Autocomplete with static files [3/4] - Building an autocomplete static file generator

In this post we will be implementing an autocomplete static file generator, using the principles, learned in the past two articles in this series. Also within this post is a working demo which produces static autocomplete JSON files for a CSV.

Wed Nov 22 2017

In this post, we will be building an autocomplete static file generator in JavaScript. With the following characteristics:

  • Input: 1 x CSV
  • Output: 1 x ZIP archive, containing many files

    • One .json file for every search term with results

Transformation details

This application will be transforming the input CSV such that:

  • One column in the CSV will be designated as the column to be searched on
  • All partial search terms that lead to results will be saved as separate files. The name of each file will be the partial search term
  • Within each of those files will contain the entire list of results for that search term

An example transformation is shown below:

CSV

Andrew Smith, Basketball
Adam Smith, Netball

JSON

A.JSON
[{ name: Andrew Smith, Sport: Basketball }, { name: Adam Smith, Sport: Netball }]

AD.JSON
[{ name: Adam Smith, Sport: Netball }]

Building the solution

The data structure that will hold the information

We will be using a Trie to hold the words/result, any node of the tree can have children and therefore is capable of being the head of the Trie aka ‘a Trie itself’. See the code below:

class PrefixTreeNode {
    constructor(value) {
        this.children = {};
        this.endWord = null;
        this.value = value;
        this.additionalInfo = null;
    }
}

Adding methods

We will want to add two methods to the Trie.

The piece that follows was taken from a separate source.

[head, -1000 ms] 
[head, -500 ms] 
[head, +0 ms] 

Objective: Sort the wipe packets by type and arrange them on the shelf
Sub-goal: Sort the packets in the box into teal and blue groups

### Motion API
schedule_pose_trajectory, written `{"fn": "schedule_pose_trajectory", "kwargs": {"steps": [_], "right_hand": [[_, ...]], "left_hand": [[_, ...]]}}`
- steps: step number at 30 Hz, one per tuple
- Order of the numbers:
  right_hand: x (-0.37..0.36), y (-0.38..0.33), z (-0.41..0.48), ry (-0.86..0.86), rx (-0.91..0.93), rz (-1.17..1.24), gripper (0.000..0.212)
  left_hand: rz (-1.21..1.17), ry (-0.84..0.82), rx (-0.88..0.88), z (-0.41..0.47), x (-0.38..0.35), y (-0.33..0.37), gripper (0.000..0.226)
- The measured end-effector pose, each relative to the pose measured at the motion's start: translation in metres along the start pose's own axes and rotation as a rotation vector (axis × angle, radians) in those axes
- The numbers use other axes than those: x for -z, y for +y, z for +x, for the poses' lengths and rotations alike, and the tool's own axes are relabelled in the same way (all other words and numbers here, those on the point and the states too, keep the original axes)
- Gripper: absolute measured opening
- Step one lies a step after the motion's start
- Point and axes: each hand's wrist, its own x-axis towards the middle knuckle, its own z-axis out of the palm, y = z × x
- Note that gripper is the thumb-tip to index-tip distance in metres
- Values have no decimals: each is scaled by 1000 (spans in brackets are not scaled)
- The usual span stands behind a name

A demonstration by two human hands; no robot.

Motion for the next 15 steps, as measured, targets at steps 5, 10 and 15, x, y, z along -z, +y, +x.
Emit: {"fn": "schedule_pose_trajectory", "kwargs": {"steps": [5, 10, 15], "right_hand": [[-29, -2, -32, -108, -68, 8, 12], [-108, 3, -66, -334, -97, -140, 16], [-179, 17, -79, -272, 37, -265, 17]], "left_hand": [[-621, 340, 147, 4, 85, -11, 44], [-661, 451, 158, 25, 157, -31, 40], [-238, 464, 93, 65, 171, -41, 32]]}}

We could add them to the existing class, however, to keep the code cleaner we will extend the PrefixTreeNode class

class PrefixTree extends PrefixTreeNode {
    constructor() {
        super(null);
    }

    addWord(word, additionalInfo) {
        //adds a new word to the trie
    }

    getAllFullWords() {
        //gets all the words and associated data from the trie
    }
}

Method that adds words to the trie data structure

The first method addWord will insert one word and its associated data into the Trie. The algorithm in Pseudocode is as follows:

Start with the head of the Trie.

:addWordToTrie
Does the next level of the trie contain the first letter of the word?
    If it doesn't, add the first letter of the word (as a new node) into that level.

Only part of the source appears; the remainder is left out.